- Official name: Mula Dam
- Location: Rahuri
- Coordinates: 19°19′46″N 74°31′46″E﻿ / ﻿19.3293065°N 74.5295548°E
- Opening date: 1972
- Owners: Government of Maharashtra, India

Dam and spillways
- Type of dam: Earthfill Gravity
- Impounds: Mula river
- Height: 48.17 m (158.0 ft)
- Length: 2,856 m (9,370 ft)
- Dam volume: 7,594 km^{3} (1,822 cu mi)

Reservoir
- Total capacity: 608,890 km^{3} (146,080 cu mi)
- Surface area: 53,600 km^{2} (20,700 sq mi)

= Mula Dam =

Mula Dam is an earthfill and gravity dam on Mula river near Rahuri in Ahmednagar district of the state of Maharashtra in India.

==Specifications==
The height of the dam above lowest foundation is 48.17 m while the length is 2856 m.

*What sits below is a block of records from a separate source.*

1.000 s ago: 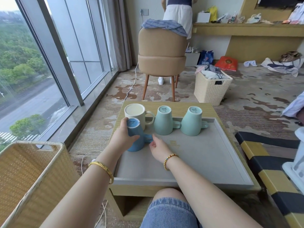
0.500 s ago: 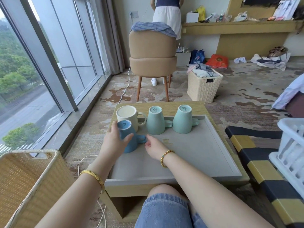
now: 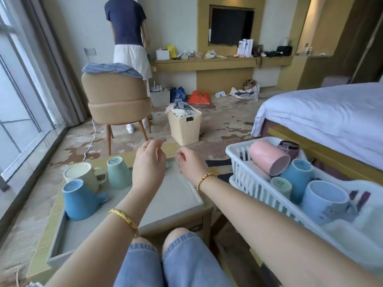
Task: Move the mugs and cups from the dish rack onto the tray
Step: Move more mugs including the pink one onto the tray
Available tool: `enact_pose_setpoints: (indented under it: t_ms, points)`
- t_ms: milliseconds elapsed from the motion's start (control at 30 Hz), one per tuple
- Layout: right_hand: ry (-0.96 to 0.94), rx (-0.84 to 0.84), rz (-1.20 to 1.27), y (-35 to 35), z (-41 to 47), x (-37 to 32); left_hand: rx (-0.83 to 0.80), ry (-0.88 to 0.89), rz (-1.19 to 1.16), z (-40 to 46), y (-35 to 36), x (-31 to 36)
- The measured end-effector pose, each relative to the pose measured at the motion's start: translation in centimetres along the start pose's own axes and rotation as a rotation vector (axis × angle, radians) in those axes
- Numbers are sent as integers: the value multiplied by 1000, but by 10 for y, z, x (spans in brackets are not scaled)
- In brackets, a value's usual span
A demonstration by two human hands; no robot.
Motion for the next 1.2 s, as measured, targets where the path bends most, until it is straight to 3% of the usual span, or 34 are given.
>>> enact_pose_setpoints:
  t_ms: [300, 467, 633, 767, 900, 1033, 1200]
  points:
    - [66, 228, -3, -128, -5, 49, -118, -52, -227, -30, 64, 103]
    - [198, 353, -106, -184, -18, 110, -292, -24, -294, -60, 107, 146]
    - [334, 261, -298, -215, -37, 168, -476, -93, -306, -105, 155, 173]
    - [348, 215, -322, -223, -50, 191, -633, -40, -217, -130, 187, 186]
    - [384, 160, -410, -216, -53, 200, -760, 135, -24, -133, 205, 191]
    - [390, 94, -453, -210, -57, 202, -830, 341, 220, -140, 218, 193]
    - [434, 92, -355, -212, -59, 204, -864, 432, 385, -145, 231, 191]
Point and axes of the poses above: each hand's wrist, its own z-axis towards the middle knuckle, its own y-axis out of the palm, x = y × z, the point moved 7 cm from there along z, towards the middle knuckle, and after that the axes turned 11 degrees about x, right-handed, at the moved point
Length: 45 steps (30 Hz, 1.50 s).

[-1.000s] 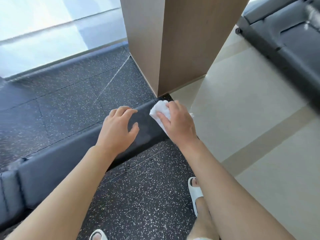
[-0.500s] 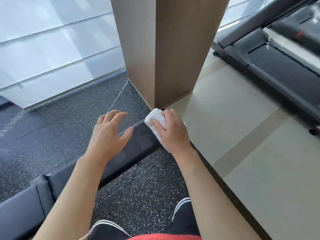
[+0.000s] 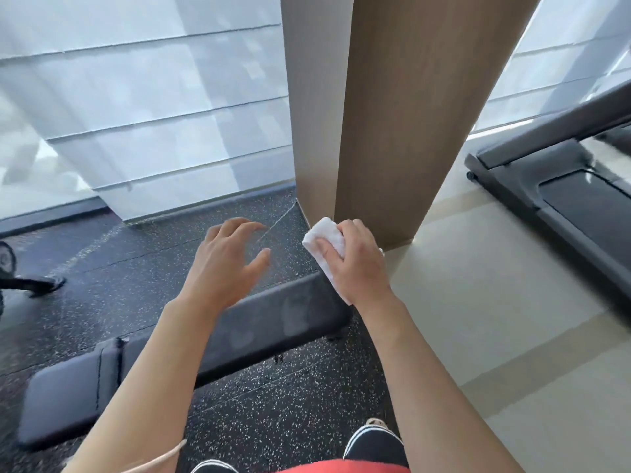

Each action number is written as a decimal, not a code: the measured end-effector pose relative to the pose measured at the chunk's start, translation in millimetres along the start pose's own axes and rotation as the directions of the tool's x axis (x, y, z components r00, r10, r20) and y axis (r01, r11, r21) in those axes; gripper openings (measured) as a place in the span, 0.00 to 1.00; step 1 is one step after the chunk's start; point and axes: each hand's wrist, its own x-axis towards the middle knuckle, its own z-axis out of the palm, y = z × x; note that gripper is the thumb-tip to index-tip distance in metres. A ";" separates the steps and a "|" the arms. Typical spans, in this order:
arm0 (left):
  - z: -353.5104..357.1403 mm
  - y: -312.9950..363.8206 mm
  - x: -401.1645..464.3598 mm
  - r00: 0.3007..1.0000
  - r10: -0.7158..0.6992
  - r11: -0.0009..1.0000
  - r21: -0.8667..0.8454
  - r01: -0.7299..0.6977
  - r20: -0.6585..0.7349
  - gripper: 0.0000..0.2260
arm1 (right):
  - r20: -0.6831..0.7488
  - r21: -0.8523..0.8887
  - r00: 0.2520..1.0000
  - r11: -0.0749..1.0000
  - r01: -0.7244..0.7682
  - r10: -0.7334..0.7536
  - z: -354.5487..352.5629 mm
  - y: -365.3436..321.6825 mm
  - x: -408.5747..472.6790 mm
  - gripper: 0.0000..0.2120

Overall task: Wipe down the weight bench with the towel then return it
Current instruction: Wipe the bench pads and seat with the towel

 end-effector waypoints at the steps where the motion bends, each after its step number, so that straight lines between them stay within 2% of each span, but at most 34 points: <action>1: -0.9 9.9 0.1 0.999 -0.027 1.000 -0.002 0.027 -0.021 0.21 | 0.022 0.019 0.999 0.999 0.026 -0.026 -9.1 3.1 9.2 0.16; 6: -6.1 60.2 -5.3 0.974 -0.192 0.981 -0.021 0.191 -0.117 0.24 | 0.144 0.086 0.972 0.981 0.176 -0.187 -47.0 18.8 55.3 0.16; 10: -13.7 88.1 -21.0 0.938 -0.296 0.955 -0.026 0.297 -0.179 0.26 | 0.176 0.148 0.944 0.955 0.256 -0.280 -61.3 16.6 80.8 0.17; 16: -31.7 92.4 -59.9 0.864 -0.416 0.900 0.011 0.436 -0.284 0.23 | 0.229 0.251 0.887 0.905 0.343 -0.400 -68.6 -7.7 78.3 0.17; 21: -43.3 86.7 -102.7 0.819 -0.457 0.877 -0.021 0.481 -0.347 0.23 | 0.248 0.297 0.838 0.861 0.412 -0.486 -65.7 -36.7 64.1 0.15; 30: -85.7 57.2 -205.9 0.707 -0.534 0.819 -0.078 0.568 -0.463 0.23 | 0.273 0.395 0.756 0.786 0.476 -0.595 -40.6 -125.8 -6.4 0.13; 37: -132.5 14.5 -317.1 0.610 -0.602 0.753 -0.112 0.648 -0.514 0.29 | 0.322 0.449 0.671 0.732 0.513 -0.668 -10.6 -220.9 -89.6 0.12; 42: -163.3 -8.4 -387.9 0.559 -0.617 0.720 -0.111 0.685 -0.554 0.28 | 0.338 0.480 0.617 0.694 0.537 -0.711 9.5 -285.7 -148.4 0.11; 45: -178.6 -17.4 -432.7 0.499 -0.641 0.680 -0.130 0.721 -0.584 0.28 | 0.336 0.493 0.560 0.648 0.581 -0.758 19.9 -322.7 -182.7 0.11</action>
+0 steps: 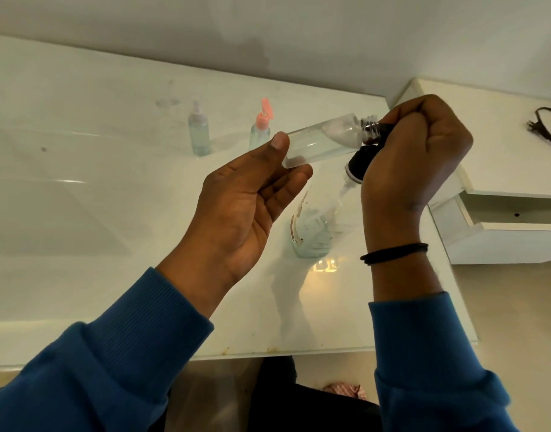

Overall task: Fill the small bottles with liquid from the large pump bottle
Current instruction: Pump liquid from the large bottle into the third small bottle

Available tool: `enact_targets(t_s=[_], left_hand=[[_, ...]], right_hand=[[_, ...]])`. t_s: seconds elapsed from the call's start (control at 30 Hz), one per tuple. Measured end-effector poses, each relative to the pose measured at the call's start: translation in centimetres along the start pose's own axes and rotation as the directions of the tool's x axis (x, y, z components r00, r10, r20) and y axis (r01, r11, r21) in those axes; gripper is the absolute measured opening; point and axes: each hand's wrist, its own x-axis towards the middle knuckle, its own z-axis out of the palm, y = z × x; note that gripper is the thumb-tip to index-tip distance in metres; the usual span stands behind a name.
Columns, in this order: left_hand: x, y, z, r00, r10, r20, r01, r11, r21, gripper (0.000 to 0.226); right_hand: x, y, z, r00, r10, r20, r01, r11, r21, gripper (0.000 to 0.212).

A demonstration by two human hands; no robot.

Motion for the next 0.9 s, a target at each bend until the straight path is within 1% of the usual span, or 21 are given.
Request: enact_targets(t_s=[0.13, 0.23, 0.37, 0.47, 0.57, 0.7, 0.83, 0.9], left_hand=[[-0.1, -0.2, 0.1, 1.0, -0.012, 0.015, 0.012, 1.0, -0.001, 0.02], [0.0, -0.4, 0.0, 1.0, -0.015, -0.005, 0.015, 1.0, 0.002, 0.022], [0.0, -0.2, 0.0, 1.0, -0.01, -0.011, 0.01, 1.0, -0.017, 0.021], [0.0, -0.3, 0.1, 1.0, -0.016, 0.0, 0.016, 1.0, -0.009, 0.02], [0.0, -0.3, 0.1, 1.0, -0.013, -0.011, 0.013, 1.0, -0.007, 0.021], [-0.1, -0.1, 0.0, 1.0, -0.012, -0.013, 0.011, 1.0, -0.015, 0.026], [-0.1, -0.3, 0.2, 1.0, -0.024, 0.001, 0.024, 1.0, -0.007, 0.023], [-0.1, -0.3, 0.1, 1.0, -0.02, -0.013, 0.02, 1.0, -0.005, 0.022]], right_hand=[[1.0, 0.1, -0.5, 1.0, -0.029, 0.007, 0.03, 0.998, -0.052, 0.037], [0.8, 0.3, -0.2, 0.999, -0.052, -0.012, 0.051, 0.997, -0.053, 0.037], [0.5, 0.5, -0.1, 0.999, -0.033, -0.004, 0.032, 0.997, -0.064, 0.03], [1.1, 0.2, -0.4, 0.999, -0.047, -0.008, 0.046, 0.994, -0.103, 0.034], [0.8, 0.5, -0.2, 0.998, -0.05, -0.024, 0.048, 0.997, -0.068, 0.036], [0.4, 0.5, -0.1, 0.999, -0.048, -0.008, 0.047, 0.994, -0.096, 0.03], [1.1, 0.2, -0.5, 0.998, -0.061, -0.003, 0.06, 0.992, -0.11, 0.035], [0.7, 0.2, -0.2, 0.999, -0.039, -0.011, 0.038, 0.997, -0.073, 0.037]])
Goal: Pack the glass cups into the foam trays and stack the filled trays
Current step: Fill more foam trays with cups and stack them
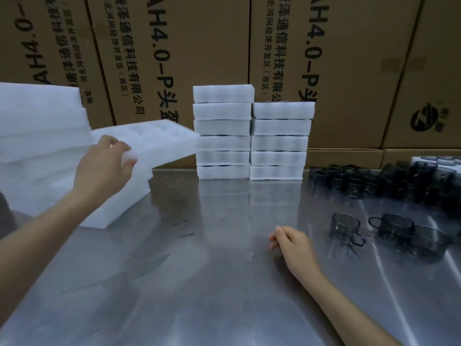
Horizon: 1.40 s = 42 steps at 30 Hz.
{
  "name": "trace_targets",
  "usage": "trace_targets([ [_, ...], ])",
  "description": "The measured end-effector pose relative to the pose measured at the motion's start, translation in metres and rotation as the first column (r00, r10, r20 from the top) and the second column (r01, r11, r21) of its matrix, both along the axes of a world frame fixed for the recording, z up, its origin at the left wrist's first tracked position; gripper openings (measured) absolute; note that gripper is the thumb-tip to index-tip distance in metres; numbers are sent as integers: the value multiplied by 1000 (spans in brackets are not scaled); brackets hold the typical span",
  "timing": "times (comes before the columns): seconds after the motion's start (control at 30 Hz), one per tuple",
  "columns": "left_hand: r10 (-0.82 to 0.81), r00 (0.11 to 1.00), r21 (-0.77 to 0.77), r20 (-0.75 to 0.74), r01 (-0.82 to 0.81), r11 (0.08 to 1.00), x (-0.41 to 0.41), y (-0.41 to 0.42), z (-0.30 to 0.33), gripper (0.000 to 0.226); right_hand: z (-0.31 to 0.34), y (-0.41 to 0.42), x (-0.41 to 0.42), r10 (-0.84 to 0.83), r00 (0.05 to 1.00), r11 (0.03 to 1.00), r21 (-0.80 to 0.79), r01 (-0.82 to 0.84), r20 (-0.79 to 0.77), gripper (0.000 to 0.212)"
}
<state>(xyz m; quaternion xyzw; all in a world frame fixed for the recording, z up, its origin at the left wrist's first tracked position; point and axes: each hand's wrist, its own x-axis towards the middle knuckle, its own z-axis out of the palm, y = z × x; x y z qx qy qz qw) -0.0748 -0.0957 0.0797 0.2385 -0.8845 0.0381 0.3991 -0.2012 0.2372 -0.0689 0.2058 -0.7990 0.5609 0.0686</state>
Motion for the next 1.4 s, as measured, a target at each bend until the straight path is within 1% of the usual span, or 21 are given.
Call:
trace_targets([
  [0.07,-152,988,26,-26,152,988,7,26,-13,30,1,9,-2,-41,999,997,-71,42,22,36],
  [0.17,-394,915,86,-85,401,912,24,69,-53,21,3,28,-4,-117,993,992,-44,117,-9,34],
  [0.23,-515,850,160,-112,527,835,37,98,-82,20,6,41,-4,-228,967,972,37,234,-112,31],
  [0.3,-584,801,286,-129,594,752,48,120,-104,27,8,54,-3,-324,902,921,122,370,-286,26],
  [0.37,-629,764,336,-146,636,695,53,135,-117,35,12,67,-7,-367,829,886,113,450,-422,20],
  [0.43,-674,718,369,-175,683,631,55,146,-125,33,15,80,-14,-406,774,849,114,516,-485,13],
  [0.47,-697,695,381,-178,701,602,55,151,-127,30,15,86,-19,-427,766,824,142,548,-480,12],
  [0.53,-736,660,396,-148,722,568,53,160,-131,24,11,97,-29,-442,808,805,225,549,-390,23],
  [0.6,-764,636,407,-108,730,550,49,168,-134,23,6,106,-36,-414,880,826,310,471,-234,32],
  [0.63,-775,624,409,-96,735,541,48,172,-135,22,4,109,-38,-397,902,834,344,432,-170,32],
  [0.7,-791,608,409,-72,741,532,44,180,-136,20,1,113,-43,-365,921,850,354,390,-138,24],
  [0.77,-799,599,411,-54,742,529,42,187,-135,18,4,114,-44,-358,921,878,280,388,-153,10],
  [0.83,-807,589,414,-44,746,522,40,195,-134,18,12,116,-42,-377,914,895,194,401,-149,4],
  [0.93,-814,580,420,-29,746,516,37,204,-133,19,38,119,-36,-432,881,892,55,449,-194,6],
  [1.0,-812,582,427,-50,747,509,33,207,-129,22,57,119,-27,-433,875,897,-11,441,-217,8],
  [1.1,-794,600,416,-97,749,515,26,207,-122,30,82,112,-13,-387,874,919,-37,394,-294,21],
  [1.17,-777,626,407,-64,728,552,22,207,-119,29,101,104,-5,-380,873,923,-68,378,-307,33],
  [1.23,-745,667,402,-20,687,605,20,208,-118,33,118,94,0,-312,915,948,-17,318,-256,56],
  [1.27,-725,689,394,-1,667,633,19,208,-119,37,125,89,2,-257,939,959,63,278,-231,64],
  [1.33,-689,724,366,35,632,683,19,210,-119,47,135,79,4,-153,967,949,244,202,-205,64],
  [1.4,-664,745,350,58,608,713,20,211,-118,53,144,74,5,-107,983,905,393,159,-151,62],
])
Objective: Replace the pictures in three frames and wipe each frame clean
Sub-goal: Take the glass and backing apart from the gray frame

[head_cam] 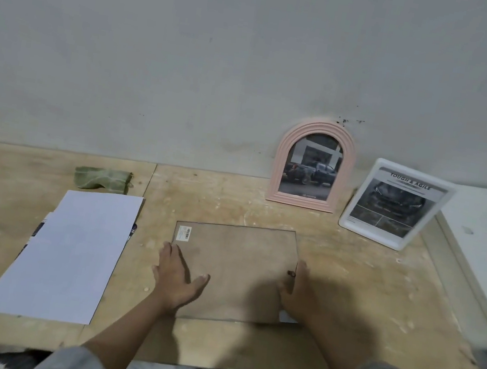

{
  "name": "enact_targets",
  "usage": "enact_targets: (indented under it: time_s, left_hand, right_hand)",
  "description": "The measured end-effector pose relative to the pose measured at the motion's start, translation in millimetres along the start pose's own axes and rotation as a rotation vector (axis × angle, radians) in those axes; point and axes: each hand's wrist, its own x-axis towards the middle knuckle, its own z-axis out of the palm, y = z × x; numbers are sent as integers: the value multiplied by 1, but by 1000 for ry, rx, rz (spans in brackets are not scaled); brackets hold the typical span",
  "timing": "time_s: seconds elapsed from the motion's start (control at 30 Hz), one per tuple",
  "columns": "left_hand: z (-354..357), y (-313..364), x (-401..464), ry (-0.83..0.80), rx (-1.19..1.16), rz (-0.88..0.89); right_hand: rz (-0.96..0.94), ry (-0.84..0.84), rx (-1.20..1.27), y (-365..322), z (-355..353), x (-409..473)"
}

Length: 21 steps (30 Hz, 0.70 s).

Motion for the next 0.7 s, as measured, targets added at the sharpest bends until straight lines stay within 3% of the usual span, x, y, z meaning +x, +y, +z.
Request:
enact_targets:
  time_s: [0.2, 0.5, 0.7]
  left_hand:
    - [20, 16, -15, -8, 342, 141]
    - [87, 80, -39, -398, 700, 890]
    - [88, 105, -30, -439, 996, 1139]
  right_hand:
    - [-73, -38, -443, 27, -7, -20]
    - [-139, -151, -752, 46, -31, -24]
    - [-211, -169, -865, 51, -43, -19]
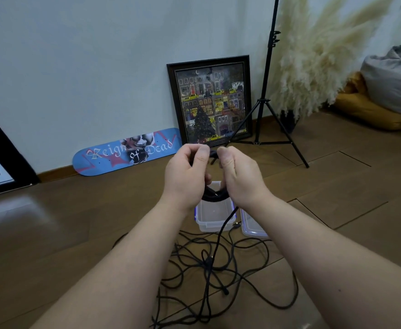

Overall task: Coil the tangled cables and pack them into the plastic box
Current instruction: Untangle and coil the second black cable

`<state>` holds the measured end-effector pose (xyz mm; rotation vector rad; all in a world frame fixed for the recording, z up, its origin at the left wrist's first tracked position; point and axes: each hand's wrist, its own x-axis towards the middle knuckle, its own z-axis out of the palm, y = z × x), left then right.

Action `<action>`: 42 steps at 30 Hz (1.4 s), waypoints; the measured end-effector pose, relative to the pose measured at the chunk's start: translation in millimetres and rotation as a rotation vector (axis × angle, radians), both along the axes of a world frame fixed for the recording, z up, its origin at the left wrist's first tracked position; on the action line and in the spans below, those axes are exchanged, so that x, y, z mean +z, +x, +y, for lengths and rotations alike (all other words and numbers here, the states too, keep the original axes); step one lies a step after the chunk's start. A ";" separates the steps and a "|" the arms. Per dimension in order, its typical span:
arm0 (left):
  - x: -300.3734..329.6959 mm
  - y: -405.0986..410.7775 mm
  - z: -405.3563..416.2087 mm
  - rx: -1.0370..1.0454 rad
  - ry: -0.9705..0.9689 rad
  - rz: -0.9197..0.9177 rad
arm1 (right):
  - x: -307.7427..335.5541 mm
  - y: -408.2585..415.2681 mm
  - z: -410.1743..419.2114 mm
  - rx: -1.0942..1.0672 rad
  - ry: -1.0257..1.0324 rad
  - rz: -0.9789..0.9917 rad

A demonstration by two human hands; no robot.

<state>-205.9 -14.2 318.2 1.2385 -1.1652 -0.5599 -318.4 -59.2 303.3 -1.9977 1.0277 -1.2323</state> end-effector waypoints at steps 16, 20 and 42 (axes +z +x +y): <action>-0.5 -5.4 3.7 0.193 -0.192 0.052 | -1.6 17.4 10.7 0.092 0.488 -0.400; -2.9 -9.7 5.3 0.183 -0.196 0.008 | 1.4 16.1 8.1 -0.007 0.309 -0.308; 12.6 25.0 9.9 -0.029 0.036 0.175 | 6.6 9.7 -2.5 -0.014 0.300 -0.188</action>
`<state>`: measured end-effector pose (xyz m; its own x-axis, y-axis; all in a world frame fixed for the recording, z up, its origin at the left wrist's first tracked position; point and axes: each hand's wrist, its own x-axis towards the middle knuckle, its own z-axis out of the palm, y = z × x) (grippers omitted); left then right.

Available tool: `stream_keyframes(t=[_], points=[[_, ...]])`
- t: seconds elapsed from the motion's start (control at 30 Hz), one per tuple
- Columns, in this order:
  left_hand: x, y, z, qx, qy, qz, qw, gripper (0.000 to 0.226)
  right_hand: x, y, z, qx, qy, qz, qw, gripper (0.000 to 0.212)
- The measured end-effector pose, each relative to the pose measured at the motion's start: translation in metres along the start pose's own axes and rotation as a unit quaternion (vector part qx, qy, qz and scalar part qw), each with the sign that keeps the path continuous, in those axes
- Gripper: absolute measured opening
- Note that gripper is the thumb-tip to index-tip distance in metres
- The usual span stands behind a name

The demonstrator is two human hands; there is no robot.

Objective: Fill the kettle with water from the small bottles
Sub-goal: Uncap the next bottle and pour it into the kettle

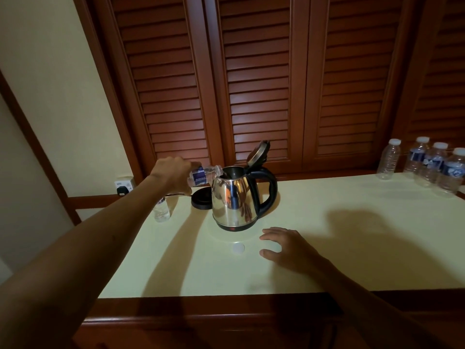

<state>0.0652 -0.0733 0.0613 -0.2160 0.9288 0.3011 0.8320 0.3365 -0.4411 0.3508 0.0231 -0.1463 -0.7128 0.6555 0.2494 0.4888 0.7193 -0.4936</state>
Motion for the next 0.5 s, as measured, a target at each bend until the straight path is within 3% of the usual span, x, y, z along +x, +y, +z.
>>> stream_keyframes(t=[0.5], points=[[0.005, -0.001, -0.012, 0.045, -0.004, 0.033, 0.998, 0.076, 0.000, -0.003, -0.001, -0.002, 0.008, 0.007, 1.000, 0.055]])
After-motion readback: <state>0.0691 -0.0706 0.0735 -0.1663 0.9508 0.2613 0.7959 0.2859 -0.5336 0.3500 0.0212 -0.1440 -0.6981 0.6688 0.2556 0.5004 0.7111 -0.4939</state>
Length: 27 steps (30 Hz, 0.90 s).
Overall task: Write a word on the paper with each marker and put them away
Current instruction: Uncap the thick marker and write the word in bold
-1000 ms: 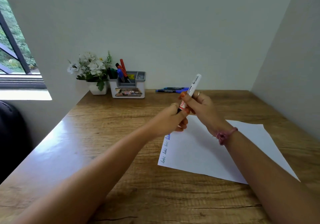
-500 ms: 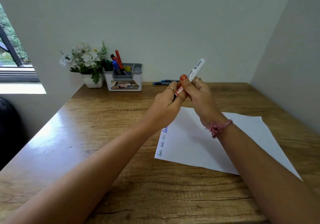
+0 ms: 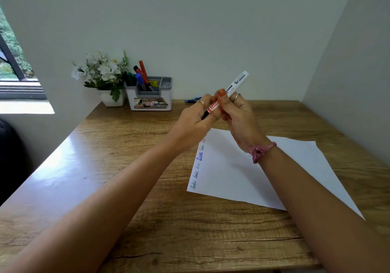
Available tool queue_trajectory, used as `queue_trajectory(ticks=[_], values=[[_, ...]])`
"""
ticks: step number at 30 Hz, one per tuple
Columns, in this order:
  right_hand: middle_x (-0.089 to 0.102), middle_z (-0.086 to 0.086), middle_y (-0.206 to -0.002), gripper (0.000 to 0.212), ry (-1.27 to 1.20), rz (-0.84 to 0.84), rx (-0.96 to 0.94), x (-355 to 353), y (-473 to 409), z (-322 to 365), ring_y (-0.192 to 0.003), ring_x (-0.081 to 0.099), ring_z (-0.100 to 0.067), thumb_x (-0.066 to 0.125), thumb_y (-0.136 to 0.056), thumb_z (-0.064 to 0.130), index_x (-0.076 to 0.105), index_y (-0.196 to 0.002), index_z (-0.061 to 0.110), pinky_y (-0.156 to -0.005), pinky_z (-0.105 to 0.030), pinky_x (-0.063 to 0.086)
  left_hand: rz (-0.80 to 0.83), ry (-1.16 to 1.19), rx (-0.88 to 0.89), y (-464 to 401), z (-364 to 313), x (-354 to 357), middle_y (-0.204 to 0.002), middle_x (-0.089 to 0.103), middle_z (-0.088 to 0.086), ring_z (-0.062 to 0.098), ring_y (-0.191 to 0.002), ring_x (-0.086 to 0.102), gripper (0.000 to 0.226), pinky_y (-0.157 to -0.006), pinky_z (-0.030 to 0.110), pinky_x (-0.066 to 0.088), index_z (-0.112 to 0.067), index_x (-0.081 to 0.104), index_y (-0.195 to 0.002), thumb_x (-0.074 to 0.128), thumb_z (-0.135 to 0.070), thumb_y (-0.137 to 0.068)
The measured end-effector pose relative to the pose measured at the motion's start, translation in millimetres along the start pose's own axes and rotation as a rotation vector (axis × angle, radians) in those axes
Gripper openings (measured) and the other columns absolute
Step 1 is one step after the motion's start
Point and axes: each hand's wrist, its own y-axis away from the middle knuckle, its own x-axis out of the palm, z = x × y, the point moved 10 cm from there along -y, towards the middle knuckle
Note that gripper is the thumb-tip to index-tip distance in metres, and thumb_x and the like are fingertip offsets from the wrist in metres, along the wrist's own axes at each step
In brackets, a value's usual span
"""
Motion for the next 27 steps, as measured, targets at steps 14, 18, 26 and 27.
queue_trajectory(ticks=[14, 18, 26, 27], values=[[0.057, 0.011, -0.063, 0.025, -0.229, -0.108, -0.012, -40.2, -7.3, 0.0, -0.059, 0.044, -0.002, 0.044, -0.098, 0.023, 0.065, -0.085, 0.017, -0.054, -0.016, 0.033, 0.097, -0.228, -0.156, 15.9, 38.2, -16.1, -0.114, 0.059, 0.018, 0.03, -0.108, 0.056, 0.101, -0.074, 0.024, 0.038, -0.02, 0.021, -0.143, 0.053, -0.072, -0.063], [0.047, 0.008, -0.061, 0.027, -0.269, -0.103, 0.096, -50.2, -10.2, -24.8, -0.053, 0.035, -0.006, 0.045, -0.097, 0.029, 0.066, -0.084, 0.017, -0.052, -0.021, 0.029, 0.148, -0.309, -0.197, 24.3, 62.2, -35.3, -0.107, 0.061, 0.023, 0.033, -0.098, 0.059, 0.106, -0.079, 0.037, 0.048, -0.021, 0.019, -0.145, 0.066, -0.07, -0.063], [0.056, 0.002, -0.059, 0.025, -0.004, 0.175, 0.308, -17.8, 0.7, -60.6, -0.051, 0.047, -0.01, 0.044, -0.097, 0.019, 0.064, -0.088, 0.007, -0.048, -0.021, 0.041, 0.363, -0.319, -0.193, 33.5, 88.2, -23.1, -0.055, 0.041, -0.007, 0.001, -0.049, 0.04, 0.107, -0.057, 0.01, 0.039, -0.031, 0.017, -0.144, 0.076, -0.054, -0.058], [0.06, 0.0, -0.061, 0.023, 0.047, 0.245, 0.324, -13.5, 6.2, -61.3, -0.052, 0.05, -0.011, 0.047, -0.094, 0.018, 0.065, -0.087, 0.005, -0.049, -0.022, 0.044, 0.38, -0.341, -0.176, 33.4, 86.9, -20.9, -0.054, 0.04, -0.009, 0.001, -0.047, 0.04, 0.103, -0.057, 0.008, 0.038, -0.032, 0.021, -0.143, 0.074, -0.057, -0.058]])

The volume content is 7594 km3 and gross storage capacity is 736320.00 km3. Water capacity is 26 TMC.

==Purpose==
- Irrigation: Has canals on either bank flowing downstream through the Ahmednagar district towards Aurangabad district irrigating the water deficient central eastern region of the Ahmednagar district. It is also the principal source of water for the Mahatma Phule Krishi Vidyapeeth.
- Drinking Water: It also provides drinking water supply to perennially water deficient Ahmednagar city. The water is transported via pipeline from the dam to the Ahmednagar city.